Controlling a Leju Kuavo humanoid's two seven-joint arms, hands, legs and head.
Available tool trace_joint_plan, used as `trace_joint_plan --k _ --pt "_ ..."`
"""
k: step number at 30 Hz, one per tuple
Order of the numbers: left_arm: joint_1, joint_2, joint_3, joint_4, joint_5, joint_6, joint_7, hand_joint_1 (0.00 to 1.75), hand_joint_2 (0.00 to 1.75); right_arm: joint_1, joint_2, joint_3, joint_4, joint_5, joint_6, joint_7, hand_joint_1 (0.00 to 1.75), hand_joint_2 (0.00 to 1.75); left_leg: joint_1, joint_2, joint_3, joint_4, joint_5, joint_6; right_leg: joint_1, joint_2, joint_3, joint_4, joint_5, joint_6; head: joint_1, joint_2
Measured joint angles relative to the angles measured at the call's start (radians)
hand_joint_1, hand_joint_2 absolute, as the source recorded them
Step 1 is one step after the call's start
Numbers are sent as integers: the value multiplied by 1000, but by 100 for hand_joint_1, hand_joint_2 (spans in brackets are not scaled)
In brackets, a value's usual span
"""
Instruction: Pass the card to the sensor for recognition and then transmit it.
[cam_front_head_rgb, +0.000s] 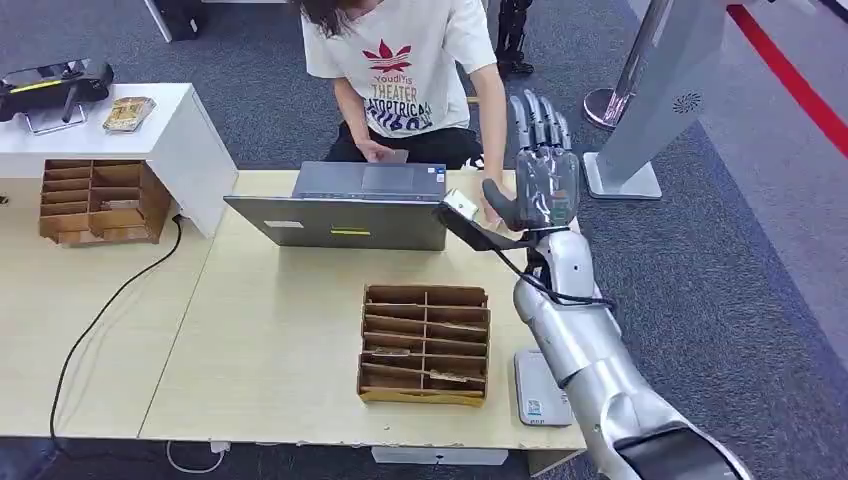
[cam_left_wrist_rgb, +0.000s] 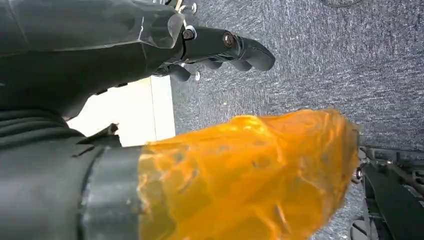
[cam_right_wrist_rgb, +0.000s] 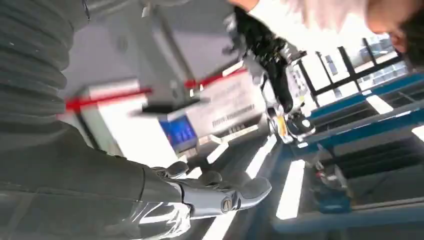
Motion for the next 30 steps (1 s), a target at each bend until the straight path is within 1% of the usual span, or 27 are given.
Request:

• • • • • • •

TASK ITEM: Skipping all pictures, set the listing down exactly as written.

RESULT OF THE EXERCISE:
Controlling a Leju Kuavo humanoid's two seven-joint arms, hands, legs and head.
Available tool trace_joint_plan, used as `trace_joint_plan --k _ --pt "_ ..."`
"""
k: step number at 30 Hz, one per tuple
Order of the numbers: left_arm: joint_1, joint_2, joint_3, joint_4, joint_5, joint_6, joint_7, hand_joint_1 (0.00 to 1.75), hand_joint_2 (0.00 to 1.75); right_arm: joint_1, joint_2, joint_3, joint_4, joint_5, joint_6, joint_7, hand_joint_1 (0.00 to 1.75), hand_joint_2 (0.00 to 1.75); left_leg: joint_1, joint_2, joint_3, joint_4, joint_5, joint_6; right_leg: joint_1, joint_2, joint_3, joint_4, joint_5, joint_6; head: joint_1, joint_2
Measured joint angles relative to the angles measured at the call's start (radians)
hand_joint_1, hand_joint_2 absolute, as the source recorded them
Step 1 is one step after the call's start
Numbers are sent as integers: the value multiplied by 1000, but by 100 for hand_joint_1, hand_joint_2 (spans in brackets are not scaled)
In brackets, a value's usual span
"""
Instruction: Pass the card to the sensor for recognition and then transmit it.
[cam_front_head_rgb, +0.000s] 
[cam_left_wrist_rgb, +0.000s] 
[cam_right_wrist_rgb, +0.000s] 
Motion for the next 30 steps (1 s), a target at each bend until the straight path is within 1% of the usual span, or 27 are given.
Request:

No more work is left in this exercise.